Abbott’s Booby (Papasula abbotti) is a large endangered seabird of the gannet family, Sulidae. Found normally onPapasula abbotti, Abbott's Booby, Angsabatu Christmasly on and around Christmas Island (an Australian territory in the eastern Indian Ocean), it is the sole living member of the genus Papasula. This species is named for William Louis Abbott who discovered it on Assumption Island in 1892.

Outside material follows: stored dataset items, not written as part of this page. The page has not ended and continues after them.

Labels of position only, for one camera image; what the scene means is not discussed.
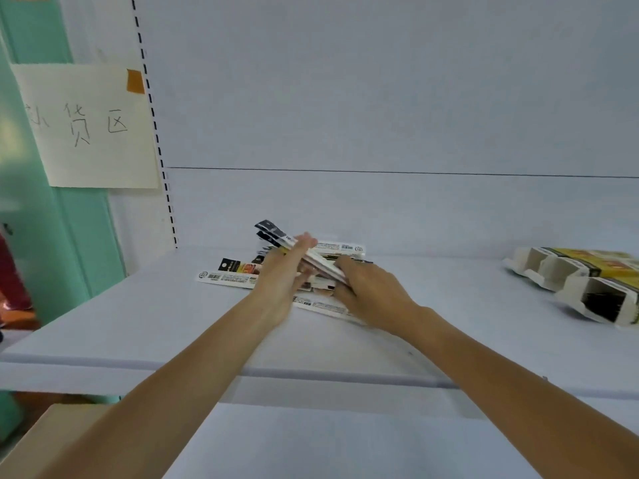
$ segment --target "person's right hand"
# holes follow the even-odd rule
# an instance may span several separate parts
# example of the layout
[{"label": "person's right hand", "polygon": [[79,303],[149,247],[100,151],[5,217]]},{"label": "person's right hand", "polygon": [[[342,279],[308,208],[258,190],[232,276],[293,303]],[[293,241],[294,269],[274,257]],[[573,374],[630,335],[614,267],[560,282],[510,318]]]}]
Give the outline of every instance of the person's right hand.
[{"label": "person's right hand", "polygon": [[336,285],[334,296],[362,321],[401,335],[420,307],[396,277],[375,264],[363,264],[342,256],[335,264],[346,274],[353,290]]}]

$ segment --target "green wall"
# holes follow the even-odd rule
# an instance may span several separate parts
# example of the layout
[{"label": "green wall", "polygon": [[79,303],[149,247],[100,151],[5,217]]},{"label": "green wall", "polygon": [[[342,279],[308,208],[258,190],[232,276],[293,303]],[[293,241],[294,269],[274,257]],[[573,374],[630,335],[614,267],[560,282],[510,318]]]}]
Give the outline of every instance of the green wall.
[{"label": "green wall", "polygon": [[[0,0],[0,224],[43,324],[125,277],[101,188],[52,188],[9,63],[72,63],[58,0]],[[0,441],[20,420],[0,394]]]}]

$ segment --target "white shelf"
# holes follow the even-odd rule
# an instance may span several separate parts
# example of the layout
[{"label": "white shelf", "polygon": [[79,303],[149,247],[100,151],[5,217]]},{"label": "white shelf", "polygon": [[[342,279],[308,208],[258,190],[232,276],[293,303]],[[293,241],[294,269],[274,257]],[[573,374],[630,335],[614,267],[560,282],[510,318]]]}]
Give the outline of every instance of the white shelf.
[{"label": "white shelf", "polygon": [[[194,281],[222,257],[251,251],[181,248],[10,347],[0,361],[155,370],[245,290]],[[639,333],[581,319],[497,260],[374,257],[420,304],[578,395],[639,399]],[[411,346],[381,331],[294,309],[244,375],[452,386]]]}]

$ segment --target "forearm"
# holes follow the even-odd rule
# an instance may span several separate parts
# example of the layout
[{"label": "forearm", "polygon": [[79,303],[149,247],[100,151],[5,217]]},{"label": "forearm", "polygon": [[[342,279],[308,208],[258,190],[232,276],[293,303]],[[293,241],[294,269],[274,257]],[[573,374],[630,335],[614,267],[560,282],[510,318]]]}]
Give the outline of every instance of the forearm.
[{"label": "forearm", "polygon": [[40,479],[159,479],[273,328],[253,294],[114,405]]},{"label": "forearm", "polygon": [[417,314],[404,338],[479,406],[540,475],[639,475],[639,437],[434,311],[421,308]]}]

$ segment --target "hand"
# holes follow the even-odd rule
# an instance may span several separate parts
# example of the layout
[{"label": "hand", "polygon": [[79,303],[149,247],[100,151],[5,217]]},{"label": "hand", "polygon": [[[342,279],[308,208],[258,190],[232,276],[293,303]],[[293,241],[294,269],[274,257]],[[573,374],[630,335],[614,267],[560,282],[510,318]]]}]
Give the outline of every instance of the hand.
[{"label": "hand", "polygon": [[308,233],[296,238],[297,243],[286,255],[278,248],[268,253],[255,289],[250,294],[265,307],[268,318],[275,326],[286,319],[293,305],[293,294],[313,273],[300,261],[318,241]]},{"label": "hand", "polygon": [[348,310],[375,328],[401,335],[420,307],[410,298],[396,277],[375,264],[363,264],[342,256],[335,262],[353,288],[339,284],[334,296]]}]

Abbott’s Booby has a length of about 79 cm and a weight of about 1460 grams. Its black and white plumage distinguishes it from that of other sulids in the region. Parent birds may only be able to breed from about eight years old, with successful breeding no more frequently than once every two years, and a potential lifespan of 40 years.
Distribution and habitat

The Abbott’s Booby now breeds only on Christmas Island, Indian Ocean, although formerly it bred on other Indian Ocean islands. At sea it is mainly seen in the waters around Christmas Island. There is fossil evidence of its presence in the South Pacific. In April 2007 an individual of this species was photographed at a booby colony on Rota in the Pacific Ocean[citation needed].
Breeding

The species nests in emergent trees in rainforest, with pairs laying a single egg, mainly in June or July. Growth of the chick is slow, with most making their first flight in December or January, and remaining dependent on the parent birds for food for about the next 230 days.
Diet

Adult birds feed on fish and squid and feed the chicks by regurgitation.
Conservation

Much of the breeding habitat of the Abbott’s Booby was destroyed by phosphate mining in the 1960s and 1970s and it is classified as Endangered. The population is estimated to be about 3000 birds and decreasing. On Christmas Island, threats include cyclones, degradation of breeding habitat and Yellow Crazy Ants. Offshore potential threats are overfishing and marine pollution.